Aylward's words were interrupted by an extraordinary hubbub which
broke out that instant some little way down the street in the
direction of the Priory. There was deep-mouthed shouting of men,
frightened shrieks of women, howling and barking of curs, and
over all a sullen, thunderous rumble, indescribably menacing and
terrible. Round the corner of the narrow street there came
rushing a brace of whining dogs with tails tucked under their
legs, and after them a white-faced burgher, with outstretched
hands and wide-spread fingers, his hair all abristle and his eyes
glinting back from one shoulder to the other, as though some
great terror were at his very heels. "Fly, my lady, fly!" he
screeched, and whizzed past them like bolt from bow; while close
behind came lumbering a huge black bear, with red tongue lolling
from his mouth, and a broken chain jangling behind him. To right
and left the folk flew for arch and doorway. Hordle John caught
up the Lady Loring as though she had been a feather, and sprang
with her into an open porch; while Aylward, with a whirl of
French oaths, plucked at his quiver and tried to unsling his bow.
Alleyne, all unnerved at so strange and unwonted a sight, shrunk
up against the wall with his eyes fixed upon the frenzied
creature, which came bounding along with ungainly speed, looking
the larger in the uncertain light, its huge jaws agape, with
blood and slaver trickling to the ground.
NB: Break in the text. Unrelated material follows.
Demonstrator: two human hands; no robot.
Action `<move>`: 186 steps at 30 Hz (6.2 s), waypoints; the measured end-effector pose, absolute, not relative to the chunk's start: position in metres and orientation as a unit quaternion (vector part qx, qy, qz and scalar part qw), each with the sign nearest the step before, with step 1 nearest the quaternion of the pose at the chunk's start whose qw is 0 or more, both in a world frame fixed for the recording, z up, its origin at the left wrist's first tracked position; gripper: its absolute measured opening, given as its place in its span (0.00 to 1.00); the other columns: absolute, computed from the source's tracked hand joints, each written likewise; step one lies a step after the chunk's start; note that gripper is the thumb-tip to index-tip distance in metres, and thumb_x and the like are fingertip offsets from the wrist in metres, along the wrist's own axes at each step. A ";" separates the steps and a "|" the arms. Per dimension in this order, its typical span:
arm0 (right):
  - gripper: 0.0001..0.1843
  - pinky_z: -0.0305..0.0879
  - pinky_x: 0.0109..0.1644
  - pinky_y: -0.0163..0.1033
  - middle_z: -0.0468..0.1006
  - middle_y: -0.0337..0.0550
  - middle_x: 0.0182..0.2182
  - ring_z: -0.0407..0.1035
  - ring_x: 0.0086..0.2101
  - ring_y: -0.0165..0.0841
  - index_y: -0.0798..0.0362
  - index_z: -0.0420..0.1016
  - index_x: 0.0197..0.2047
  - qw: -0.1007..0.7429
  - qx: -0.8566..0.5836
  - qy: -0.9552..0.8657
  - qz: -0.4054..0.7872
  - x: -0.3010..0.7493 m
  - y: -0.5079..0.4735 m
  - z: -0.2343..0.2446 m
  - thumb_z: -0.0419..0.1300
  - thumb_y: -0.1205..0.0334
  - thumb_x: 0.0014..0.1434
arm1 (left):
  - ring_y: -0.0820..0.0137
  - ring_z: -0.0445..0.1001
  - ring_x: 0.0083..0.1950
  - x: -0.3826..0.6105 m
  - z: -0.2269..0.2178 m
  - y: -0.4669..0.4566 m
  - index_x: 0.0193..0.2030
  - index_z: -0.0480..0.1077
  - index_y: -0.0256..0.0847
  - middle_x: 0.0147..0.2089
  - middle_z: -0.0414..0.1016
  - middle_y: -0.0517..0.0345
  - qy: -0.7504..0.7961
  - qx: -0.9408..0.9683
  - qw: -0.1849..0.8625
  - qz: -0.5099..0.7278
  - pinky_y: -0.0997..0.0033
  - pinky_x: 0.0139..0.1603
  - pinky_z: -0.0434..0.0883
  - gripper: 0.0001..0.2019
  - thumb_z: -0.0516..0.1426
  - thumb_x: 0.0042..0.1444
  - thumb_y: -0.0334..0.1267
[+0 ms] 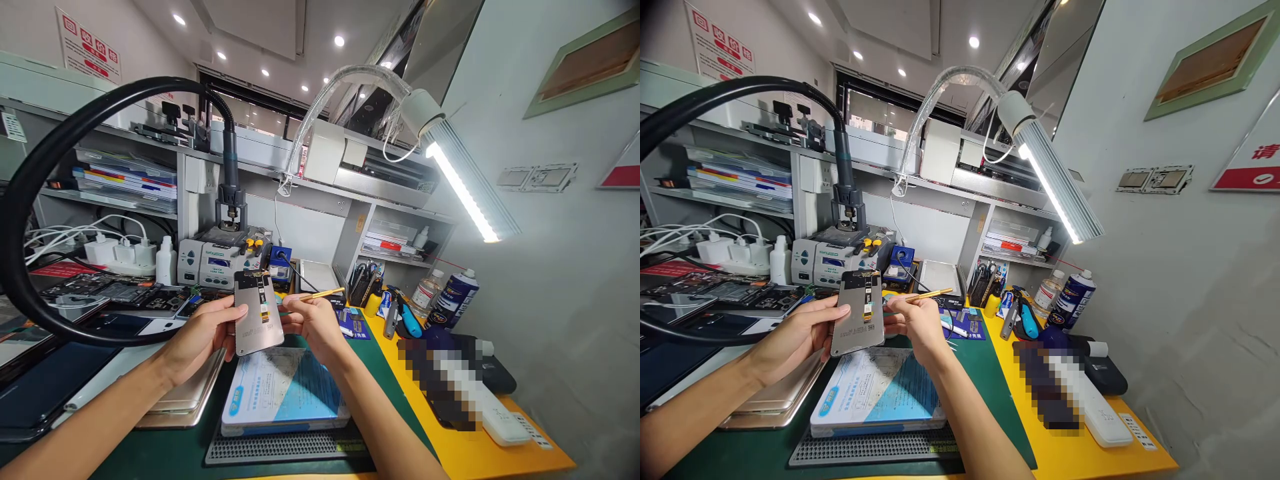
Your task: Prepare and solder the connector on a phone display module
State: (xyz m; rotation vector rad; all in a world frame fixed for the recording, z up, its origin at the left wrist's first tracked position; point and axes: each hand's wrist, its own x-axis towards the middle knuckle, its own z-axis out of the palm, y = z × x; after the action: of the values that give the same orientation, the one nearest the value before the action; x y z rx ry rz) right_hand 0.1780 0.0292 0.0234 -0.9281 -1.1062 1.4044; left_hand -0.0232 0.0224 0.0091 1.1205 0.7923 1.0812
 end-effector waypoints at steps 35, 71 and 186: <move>0.15 0.73 0.28 0.35 0.82 0.49 0.30 0.76 0.24 0.32 0.60 0.77 0.35 0.530 -0.392 -0.466 0.590 0.179 0.029 0.023 0.69 0.60 0.45 | 0.70 0.69 0.24 -0.025 0.008 0.022 0.43 0.70 0.38 0.27 0.70 0.60 0.334 0.503 0.644 0.469 0.74 0.15 0.69 0.12 0.63 0.57 0.43; 0.16 0.72 0.29 0.36 0.82 0.50 0.31 0.76 0.25 0.33 0.60 0.77 0.35 0.526 -0.390 -0.470 0.592 0.179 0.029 0.023 0.71 0.58 0.45 | 0.71 0.68 0.23 -0.023 0.011 0.021 0.45 0.71 0.38 0.27 0.71 0.59 0.342 0.491 0.648 0.471 0.74 0.15 0.69 0.13 0.63 0.55 0.40; 0.11 0.77 0.33 0.43 0.80 0.48 0.28 0.79 0.28 0.40 0.61 0.76 0.32 0.526 -0.350 -0.458 0.626 0.174 0.022 0.025 0.66 0.64 0.44 | 0.69 0.67 0.21 -0.029 0.005 0.029 0.28 0.67 0.45 0.24 0.73 0.65 0.404 0.492 0.464 0.617 0.70 0.17 0.67 0.16 0.66 0.48 0.51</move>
State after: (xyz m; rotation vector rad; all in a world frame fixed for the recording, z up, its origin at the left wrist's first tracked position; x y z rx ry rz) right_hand 0.1740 0.0219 0.0248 -0.8364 -1.0953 1.4961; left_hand -0.0289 0.0294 0.0045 1.2091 0.9920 1.5152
Sir Nigel alone,
unconscious to all appearance of the universal panic, walked
with unfaltering step up the centre of the road, a silken
handkerchief in one hand and his gold comfit-box in the other.
It sent the blood cold through Alleyne's veins to see that as
they came together--the man and the beast--the creature reared
up, with eyes ablaze with fear and hate, and whirled its great
paws above the knight to smite him to the earth. He, however,
blinking with puckered eyes, reached up his kerchief, and flicked
the beast twice across the snout with it. "Ah, saucy! saucy,"
quoth he, with gentle chiding; on which the bear, uncertain and
puzzled, dropped its four legs to earth again, and, waddling
back, was soon swathed in ropes by the bear-ward and a crowd of
peasants who had been in close pursuit.

A scared man was the keeper; for, having chained the brute to a
stake while he drank a stoup of ale at the inn, it had been
baited by stray curs, until, in wrath and madness, it had plucked
loose the chain, and smitten or bitten all who came in its path.
Most scared of all was he to find that the creature had come nigh
to harm the Lord and Lady of the castle, who had power to place
him in the stretch-neck or to have the skin scourged from his
shoulders. Yet, when he came with bowed head and humble entreaty
for forgiveness, he was met with a handful of small silver from
Sir Nigel, whose dame, however, was less charitably disposed,
being much ruffled in her dignity by the manner in which she had
been hustled from her lord's side.

As they passed through the castle gate, John plucked at Aylward's
sleeve, and the two fell behind.

"I must crave your pardon, comrade," said he, bluntly. "I was a
fool not to know that a little rooster may be the gamest. I
believe that this man is indeed a leader whom we may follow."



CHAPTER XI.

HOW A YOUNG SHEPHERD HAD A PERILOUS FLOCK.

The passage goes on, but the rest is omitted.